Leaders forbidden to speak, preach or meet together
Nine Methodist Church leaders in Fiji have appeared in court, pleading not guilty to charges of breaching Public Emergency Regulations.
The nine leaders, including the Church’s President, Revd Ame Tugaue, and General Secretary, Revd Tuikilakila Waqairatu, appeared in court yesterday and have been released on bail until a full hearing on September 24.
For the last three weeks the leaders have been forbidden to speak, preach or take part in meetings, making life almost impossible for a church whose spiritual life-blood is based on gathering together. The church’s solicitor is in negotiation with the police and the Fijian Government to relax the conditions for the next bail period.
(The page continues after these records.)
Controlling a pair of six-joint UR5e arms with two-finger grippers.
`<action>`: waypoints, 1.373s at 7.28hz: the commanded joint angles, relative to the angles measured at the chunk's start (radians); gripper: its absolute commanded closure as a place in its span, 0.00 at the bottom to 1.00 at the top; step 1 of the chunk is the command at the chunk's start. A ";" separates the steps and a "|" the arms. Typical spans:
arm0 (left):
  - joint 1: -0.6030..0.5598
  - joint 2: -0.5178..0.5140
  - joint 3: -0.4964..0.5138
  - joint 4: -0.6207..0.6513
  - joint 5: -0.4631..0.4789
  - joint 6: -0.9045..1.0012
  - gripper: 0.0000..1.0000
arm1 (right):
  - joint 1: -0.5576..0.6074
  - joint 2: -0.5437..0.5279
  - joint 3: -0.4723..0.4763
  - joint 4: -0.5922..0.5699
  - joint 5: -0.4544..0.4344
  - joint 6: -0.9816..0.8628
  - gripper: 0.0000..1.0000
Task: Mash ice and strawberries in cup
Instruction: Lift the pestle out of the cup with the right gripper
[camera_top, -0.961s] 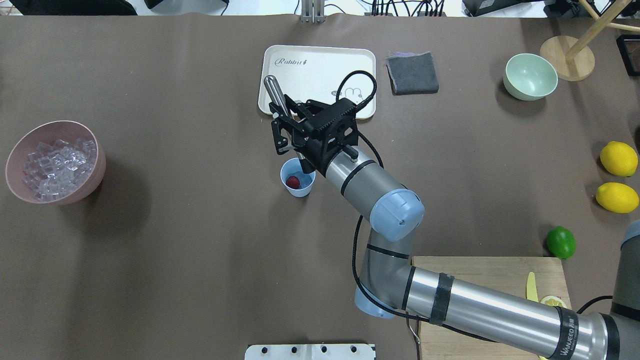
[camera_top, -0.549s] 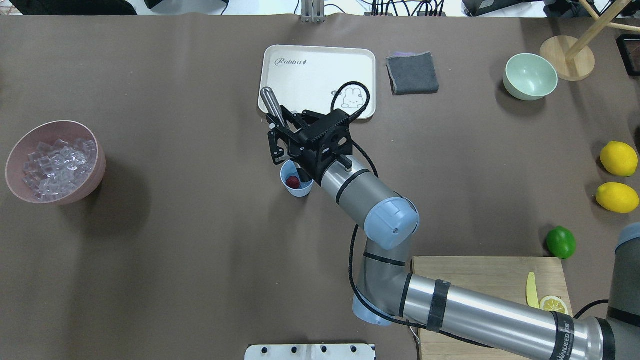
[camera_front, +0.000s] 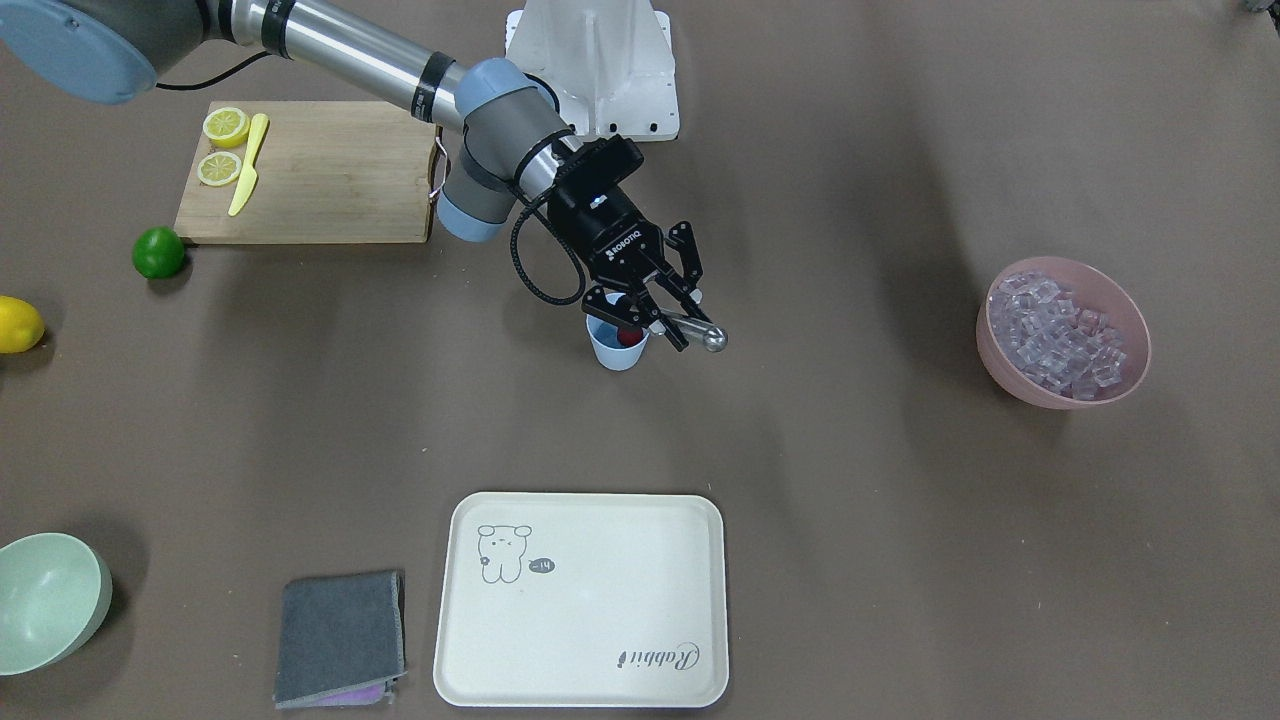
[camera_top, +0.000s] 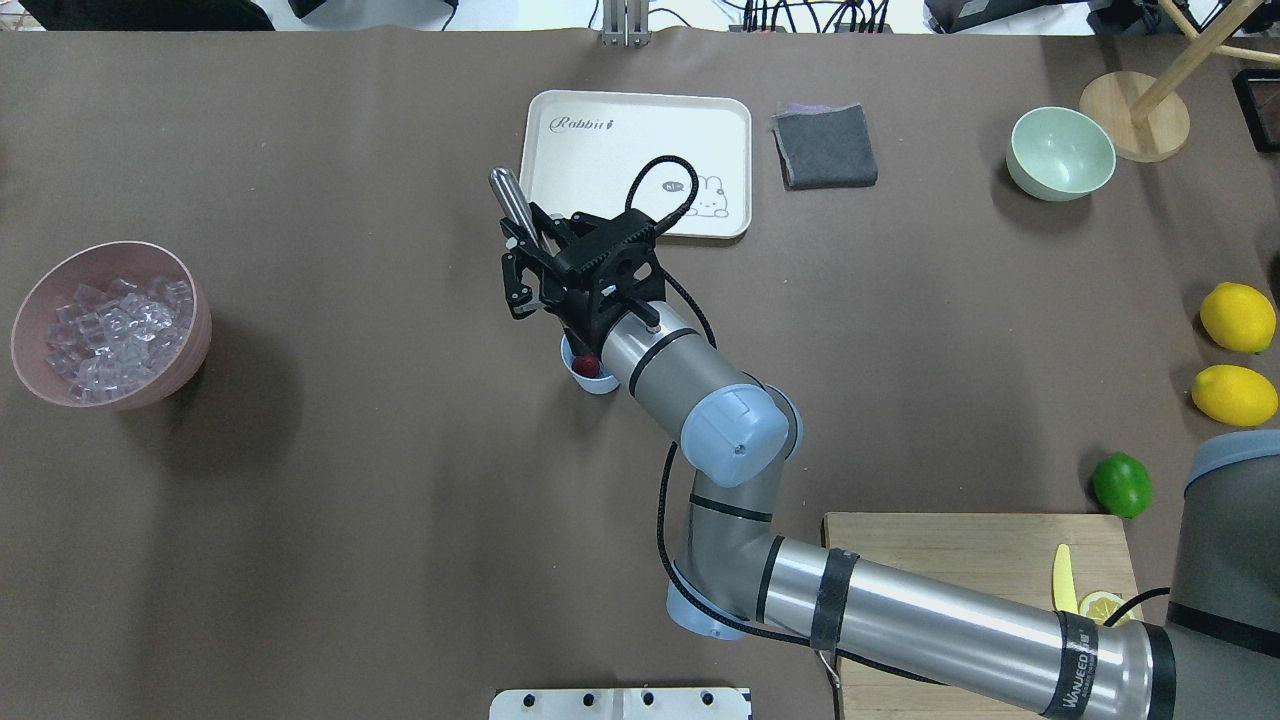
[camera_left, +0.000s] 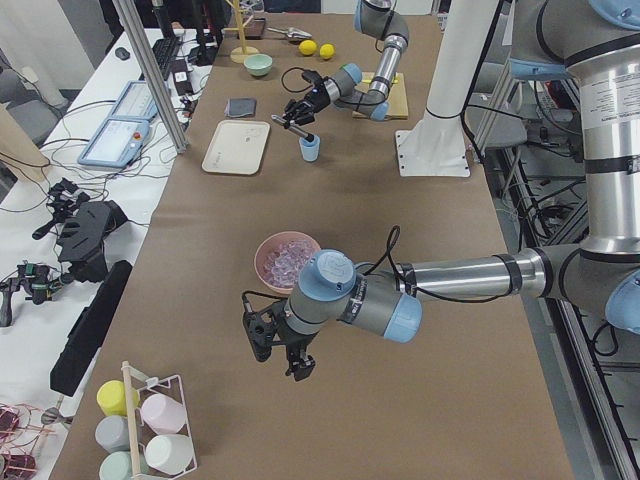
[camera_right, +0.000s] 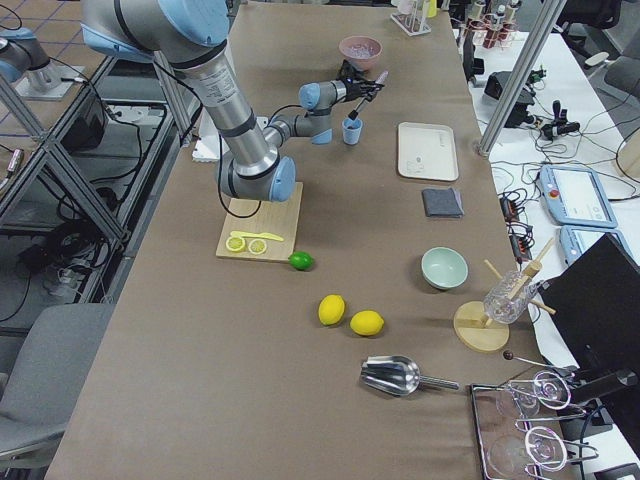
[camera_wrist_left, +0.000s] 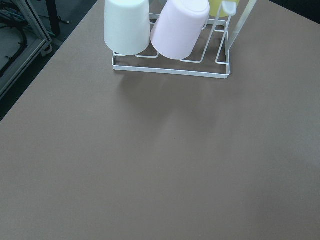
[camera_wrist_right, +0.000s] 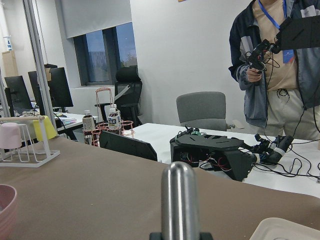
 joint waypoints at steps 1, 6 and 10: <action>0.002 -0.008 0.013 -0.002 0.001 0.000 0.03 | 0.001 0.000 -0.024 0.000 0.000 0.000 1.00; 0.002 -0.011 0.013 0.000 0.002 0.000 0.03 | 0.018 0.008 -0.047 -0.001 -0.003 -0.001 1.00; 0.002 -0.021 0.024 -0.002 0.002 0.000 0.03 | 0.088 0.024 0.140 -0.149 0.004 0.006 1.00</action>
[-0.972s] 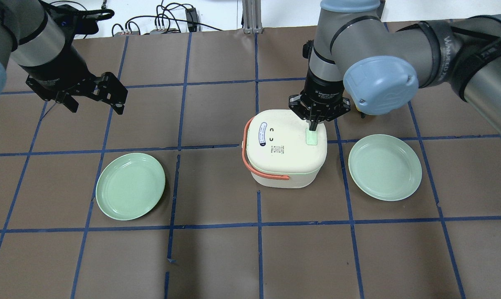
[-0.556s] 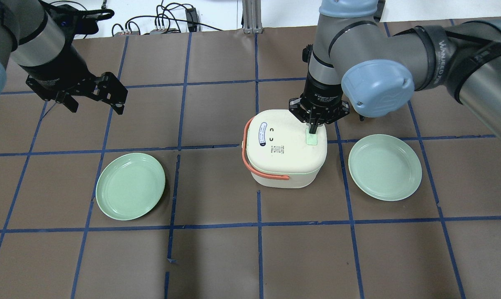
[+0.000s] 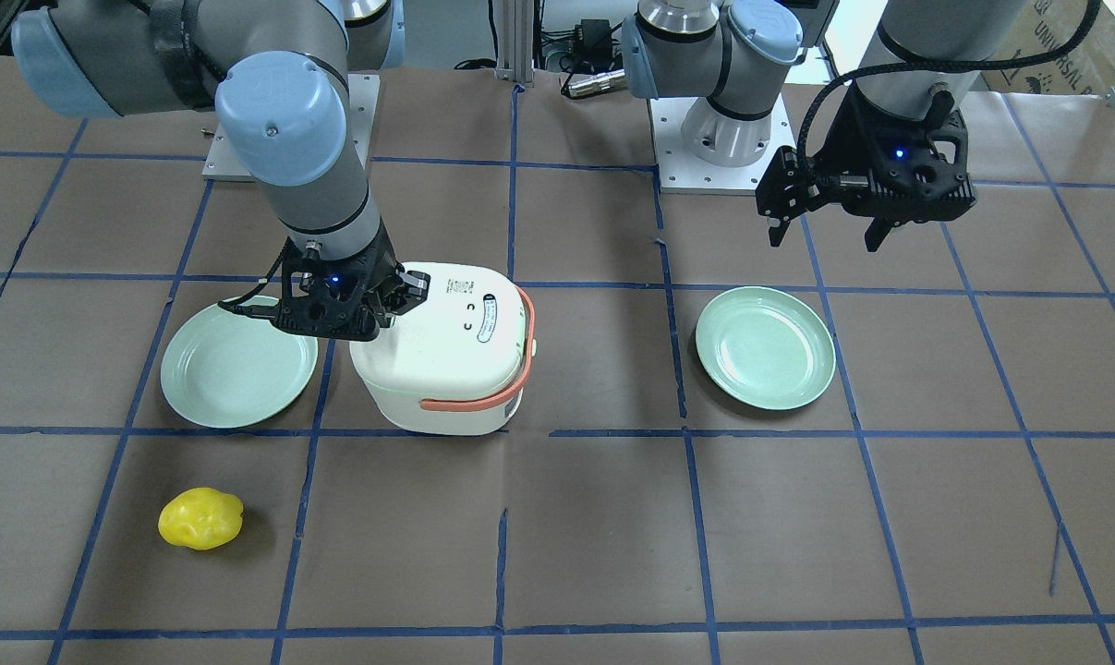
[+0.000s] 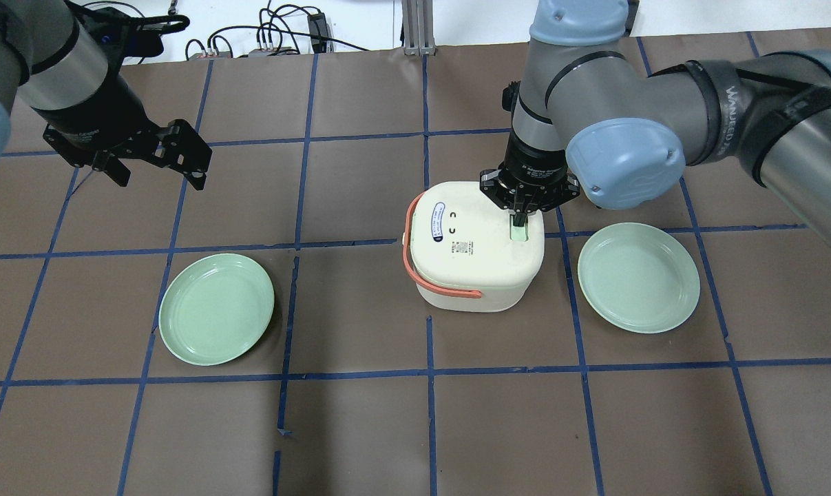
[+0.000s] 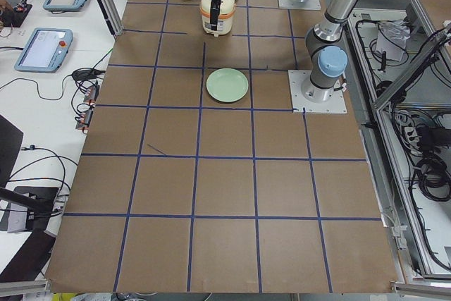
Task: Press rice cooker button
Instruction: 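Press down on the green button with the right gripper fingertips, then lift the right gripper up and away from the cooker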
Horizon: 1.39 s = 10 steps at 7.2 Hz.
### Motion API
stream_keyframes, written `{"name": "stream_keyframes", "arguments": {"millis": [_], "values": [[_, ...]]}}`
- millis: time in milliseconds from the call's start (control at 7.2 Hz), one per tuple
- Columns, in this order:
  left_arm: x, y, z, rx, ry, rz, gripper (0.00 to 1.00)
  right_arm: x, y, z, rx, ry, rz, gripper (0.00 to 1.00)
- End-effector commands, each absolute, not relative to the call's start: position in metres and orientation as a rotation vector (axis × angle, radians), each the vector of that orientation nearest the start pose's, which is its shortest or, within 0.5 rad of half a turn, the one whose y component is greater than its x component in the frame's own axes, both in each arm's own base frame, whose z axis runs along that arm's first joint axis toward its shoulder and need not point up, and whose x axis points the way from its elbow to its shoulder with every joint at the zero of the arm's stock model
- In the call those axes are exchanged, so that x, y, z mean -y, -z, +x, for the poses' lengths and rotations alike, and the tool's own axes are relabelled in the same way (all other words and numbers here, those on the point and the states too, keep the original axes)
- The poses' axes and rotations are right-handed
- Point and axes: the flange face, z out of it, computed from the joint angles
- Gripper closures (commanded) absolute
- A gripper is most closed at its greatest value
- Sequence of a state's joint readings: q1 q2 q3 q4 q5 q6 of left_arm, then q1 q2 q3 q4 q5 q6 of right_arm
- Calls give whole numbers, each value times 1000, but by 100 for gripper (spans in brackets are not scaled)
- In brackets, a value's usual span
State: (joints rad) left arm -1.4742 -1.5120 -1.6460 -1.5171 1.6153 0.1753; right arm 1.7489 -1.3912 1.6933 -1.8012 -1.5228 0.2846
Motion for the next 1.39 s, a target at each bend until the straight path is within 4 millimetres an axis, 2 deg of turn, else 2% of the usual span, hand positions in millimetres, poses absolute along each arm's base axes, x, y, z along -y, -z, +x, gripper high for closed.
{"name": "stream_keyframes", "arguments": {"millis": [0,139,278,417,556,694,833,1250], "values": [[481,-484,-83,-3090,47,120,0,510,-414,233,-3104,-61,182,64],[481,-484,-83,-3090,47,120,0,511,-465,228,-3129,-18,187,47],[481,-484,-83,-3090,47,120,0,515,-505,217,-3151,10,177,17],[481,-484,-83,-3090,47,120,0,521,-521,204,-3150,42,122,1],[481,-484,-83,-3090,47,122,0,529,-523,177,-3153,40,6,0],[481,-484,-83,-3090,47,122,0,537,-524,141,-3147,39,-24,0],[481,-484,-83,-3090,47,122,0,538,-523,128,-3142,12,5,0],[480,-485,-83,-3090,49,120,0,526,-512,133,-3140,-31,10,0]]}}
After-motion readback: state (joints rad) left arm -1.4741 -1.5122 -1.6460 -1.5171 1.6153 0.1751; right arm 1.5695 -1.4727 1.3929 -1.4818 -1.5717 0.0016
Last month the Church agreed to comply with the Government’s demands, cancelling this year’s Methodist Conference and negotiations are proceeding with the police concerning an administrative meeting planned for August 31. Currently the Government insists that only ordained ministers (excluding the arrested leaders) should be allowed to attend, but the Church does not want to exclude lay people.
Steve Pearce, World Church Partnership Coordinator for the Methodist Church in Britain, said; “It is clear that the military government is active in the life of the courts. Where police actions contradict court decisions, the courts are reluctant to assert themselves. Negotiation and dialogue are difficult in these circumstances but the Church is clear in its wish to avoid confrontation.”
Speaking to Steve this morning, the Church’s Deputy General Secretary, Revd Tevita Bainavanua, expressed his frustration during a monitored phone call, saying, “We can talk about Jerusalem and Galilee but not Fiji! We are telling our people not to do anything to worsen the situation.”
The Church continues to work and worship despite this situation, which is consuming much time, energy and finance, with the prospect of a long court case ahead. Traditional choir festivals will go ahead as planned, beginning August 22, although no national festivals will take place.